Finanzminister Hans-Rudolf Merz und sein deutscher Amtskollege Wolfgang Schäuble einigten sich am Mittwoch in Bern auf die Aufnahme von Verhandlungen im Steuerbereich. Sie setzten zudem ihre Unterschrift unter ein revidiertes Doppelbesteuerungsabkommen, das erleichterte Amtshilfe bei der Verfolgung von Steuerhinterziehern ermöglicht.
«Das ist ein guter Tag für die Schweiz und Deutschland und auch für das gegenseitige Verständnis», sagte Schäuble an einer anschliessenden Medienkonferenz.
Anonyme Steuer statt Informationsaustausch
Vermögenserträge von deutschen Bankkunden in der Schweiz sollen künftig mit einer Abgeltungssteuer erfasst werden, die anonym an die Steuerbehörde in Berlin weitergeleitet wird. Die Höhe des Steuersatzes ist Gegenstand der anstehenden Verhandlungen.
Zudem sollen Altgelder, die teilweise schon jahrzehntelang schwarz in der Schweiz gelagert wurden, legalisiert werden. Was davon an den deutschen Fiskus fliesst und wieviel einem einzelnen Steuersünder von seinem Vermögen noch übrig bleibt, liessen die beiden Finanzminister offen.
Bundesrat Merz betonte, beide Parteien hätten sich darauf geeinigt, dass das Abkommen keine Rückwirkung haben dürfe und dass die Regelung langfristig Bestand haben solle.
Sowohl die Interessen des deutschen Fiskus als auch die Bedürfnisse der Anleger nach Privatsphäre sollen gewahrt bleiben, sagte Merz.
Bundesrat Hans-Rudolf Merz und der deutsche Finanzminister Wolfgang Schäuble nach Vertragsunterzeichnung. /


Die geplante Abgeltungssteuer «komme in ihrer Wirkung dem automatischen Informationsaustausch gleich», sagte Schäuble.
Bei den für nächstes Jahr geplanten Verhandlungen soll auch die Forderung nach einem erleichterten Marktzutritt für Schweizer Banken in Deutschland thematisiert werden. Zudem stellt Berlin eine Lösung zum Umgang mit gestohlenen Bankdaten in Aussicht. Die Bankiervereinigung lobte die Einigung als «Meilenstein».

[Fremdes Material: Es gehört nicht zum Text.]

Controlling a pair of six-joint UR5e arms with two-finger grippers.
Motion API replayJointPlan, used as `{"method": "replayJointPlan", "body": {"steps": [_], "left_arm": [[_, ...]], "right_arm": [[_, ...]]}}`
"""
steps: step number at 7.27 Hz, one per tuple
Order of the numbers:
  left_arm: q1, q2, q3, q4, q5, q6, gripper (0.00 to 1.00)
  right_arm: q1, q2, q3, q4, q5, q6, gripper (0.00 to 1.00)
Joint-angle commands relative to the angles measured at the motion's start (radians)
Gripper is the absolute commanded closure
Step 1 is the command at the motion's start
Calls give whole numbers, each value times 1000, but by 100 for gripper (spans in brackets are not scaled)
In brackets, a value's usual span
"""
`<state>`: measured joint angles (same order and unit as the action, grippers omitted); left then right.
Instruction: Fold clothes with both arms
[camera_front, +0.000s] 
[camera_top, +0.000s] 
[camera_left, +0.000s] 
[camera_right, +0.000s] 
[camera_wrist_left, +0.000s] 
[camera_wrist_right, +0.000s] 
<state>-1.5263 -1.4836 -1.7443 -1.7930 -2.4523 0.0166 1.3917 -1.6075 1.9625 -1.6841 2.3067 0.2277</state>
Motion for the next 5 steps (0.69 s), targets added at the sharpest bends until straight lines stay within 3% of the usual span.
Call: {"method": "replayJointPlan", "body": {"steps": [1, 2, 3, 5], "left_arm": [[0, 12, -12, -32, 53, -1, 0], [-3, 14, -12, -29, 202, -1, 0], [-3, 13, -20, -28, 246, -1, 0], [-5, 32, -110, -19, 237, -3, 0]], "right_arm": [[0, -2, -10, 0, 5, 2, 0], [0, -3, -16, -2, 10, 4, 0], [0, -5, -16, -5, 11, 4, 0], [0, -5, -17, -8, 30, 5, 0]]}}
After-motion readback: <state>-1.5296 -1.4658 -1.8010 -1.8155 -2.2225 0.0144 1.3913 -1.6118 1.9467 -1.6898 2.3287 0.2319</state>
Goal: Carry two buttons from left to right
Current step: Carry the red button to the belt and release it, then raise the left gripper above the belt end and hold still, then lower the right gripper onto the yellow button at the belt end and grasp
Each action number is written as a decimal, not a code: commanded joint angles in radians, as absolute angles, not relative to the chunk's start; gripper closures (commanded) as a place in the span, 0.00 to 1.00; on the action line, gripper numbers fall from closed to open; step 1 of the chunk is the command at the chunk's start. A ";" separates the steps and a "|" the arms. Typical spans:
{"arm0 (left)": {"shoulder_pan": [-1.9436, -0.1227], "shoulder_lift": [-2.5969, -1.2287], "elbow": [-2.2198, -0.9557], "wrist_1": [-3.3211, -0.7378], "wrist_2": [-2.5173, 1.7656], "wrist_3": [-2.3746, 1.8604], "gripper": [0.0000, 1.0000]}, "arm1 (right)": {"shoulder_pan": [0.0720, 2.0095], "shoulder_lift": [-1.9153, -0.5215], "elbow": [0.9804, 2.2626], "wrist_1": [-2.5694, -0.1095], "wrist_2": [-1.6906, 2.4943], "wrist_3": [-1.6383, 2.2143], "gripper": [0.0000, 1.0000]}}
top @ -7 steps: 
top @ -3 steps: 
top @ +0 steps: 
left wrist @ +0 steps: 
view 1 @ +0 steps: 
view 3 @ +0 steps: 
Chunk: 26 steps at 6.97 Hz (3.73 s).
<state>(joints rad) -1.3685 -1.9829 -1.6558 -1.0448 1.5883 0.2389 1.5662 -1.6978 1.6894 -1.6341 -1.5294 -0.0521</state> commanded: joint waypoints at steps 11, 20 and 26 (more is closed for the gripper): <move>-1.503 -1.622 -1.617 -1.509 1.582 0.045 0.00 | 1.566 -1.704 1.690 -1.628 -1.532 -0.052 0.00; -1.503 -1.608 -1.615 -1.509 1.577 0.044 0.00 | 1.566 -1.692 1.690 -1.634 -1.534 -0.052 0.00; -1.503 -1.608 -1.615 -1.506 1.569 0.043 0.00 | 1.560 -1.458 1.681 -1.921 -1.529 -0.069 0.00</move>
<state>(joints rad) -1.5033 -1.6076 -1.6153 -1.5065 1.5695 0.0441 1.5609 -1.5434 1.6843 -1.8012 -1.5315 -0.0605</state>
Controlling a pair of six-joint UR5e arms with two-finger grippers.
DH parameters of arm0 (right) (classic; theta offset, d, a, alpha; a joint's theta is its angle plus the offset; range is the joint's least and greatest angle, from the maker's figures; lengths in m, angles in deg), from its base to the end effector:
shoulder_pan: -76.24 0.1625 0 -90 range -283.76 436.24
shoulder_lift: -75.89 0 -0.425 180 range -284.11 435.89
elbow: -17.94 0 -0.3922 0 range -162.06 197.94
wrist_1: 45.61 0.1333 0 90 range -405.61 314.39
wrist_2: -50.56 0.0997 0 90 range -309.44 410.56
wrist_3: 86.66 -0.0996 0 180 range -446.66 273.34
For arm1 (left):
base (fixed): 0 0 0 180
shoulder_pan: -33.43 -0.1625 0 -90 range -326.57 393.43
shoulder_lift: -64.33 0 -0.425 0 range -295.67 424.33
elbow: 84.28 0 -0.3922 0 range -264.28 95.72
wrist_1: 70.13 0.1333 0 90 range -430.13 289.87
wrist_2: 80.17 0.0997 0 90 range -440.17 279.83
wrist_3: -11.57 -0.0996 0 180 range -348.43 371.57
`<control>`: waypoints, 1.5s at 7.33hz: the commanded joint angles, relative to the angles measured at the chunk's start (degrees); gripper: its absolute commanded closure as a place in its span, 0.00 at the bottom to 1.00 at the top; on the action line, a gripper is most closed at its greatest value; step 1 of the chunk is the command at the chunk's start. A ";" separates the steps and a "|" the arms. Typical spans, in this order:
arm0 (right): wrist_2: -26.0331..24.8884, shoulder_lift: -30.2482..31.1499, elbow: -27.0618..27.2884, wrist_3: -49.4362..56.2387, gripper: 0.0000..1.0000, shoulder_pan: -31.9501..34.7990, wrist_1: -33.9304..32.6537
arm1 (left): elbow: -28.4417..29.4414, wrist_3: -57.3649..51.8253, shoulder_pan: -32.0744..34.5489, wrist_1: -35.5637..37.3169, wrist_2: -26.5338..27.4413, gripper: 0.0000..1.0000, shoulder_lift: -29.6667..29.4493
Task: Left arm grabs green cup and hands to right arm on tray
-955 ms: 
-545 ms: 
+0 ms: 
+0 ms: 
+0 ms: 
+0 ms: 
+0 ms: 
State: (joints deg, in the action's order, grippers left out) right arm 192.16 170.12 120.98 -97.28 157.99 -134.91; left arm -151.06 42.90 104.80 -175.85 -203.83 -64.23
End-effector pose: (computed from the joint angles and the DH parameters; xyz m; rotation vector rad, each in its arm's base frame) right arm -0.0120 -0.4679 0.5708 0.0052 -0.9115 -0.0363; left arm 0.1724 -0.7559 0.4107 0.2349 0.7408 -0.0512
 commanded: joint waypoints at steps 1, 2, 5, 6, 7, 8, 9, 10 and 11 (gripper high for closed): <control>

Milliarden lagern in der Schweiz
Am Montag hatte Merz bereits mit Grossbritannien eine ähnliche Vereinbarung erzielt. Aus Deutschland und Grossbritannien stammt ein bedeutender Teil der ausländischen Kundenvermögen auf Schweizer Banken - das meiste davon ist nach Einschätzung von Finanzanalysten Schwarzgeld.
Es wird erwartet, dass mit Einführung der neuen Steuer Milliardenbeträge an den Fiskus in London und Berlin fliessen werden.
Deutschland gehört zu den schärfsten Kritikern des Schweizer Bankgeheimnisses. Der ehemalige Finanzministers Peer Steinbrück war massgeblich daran beteiligt, dass die Schweiz 2009 auf einer schwarzen Liste der Steueroasen der Organisation für wirtschaftliche Zusammenarbeit und Entwicklung (OECD) landete.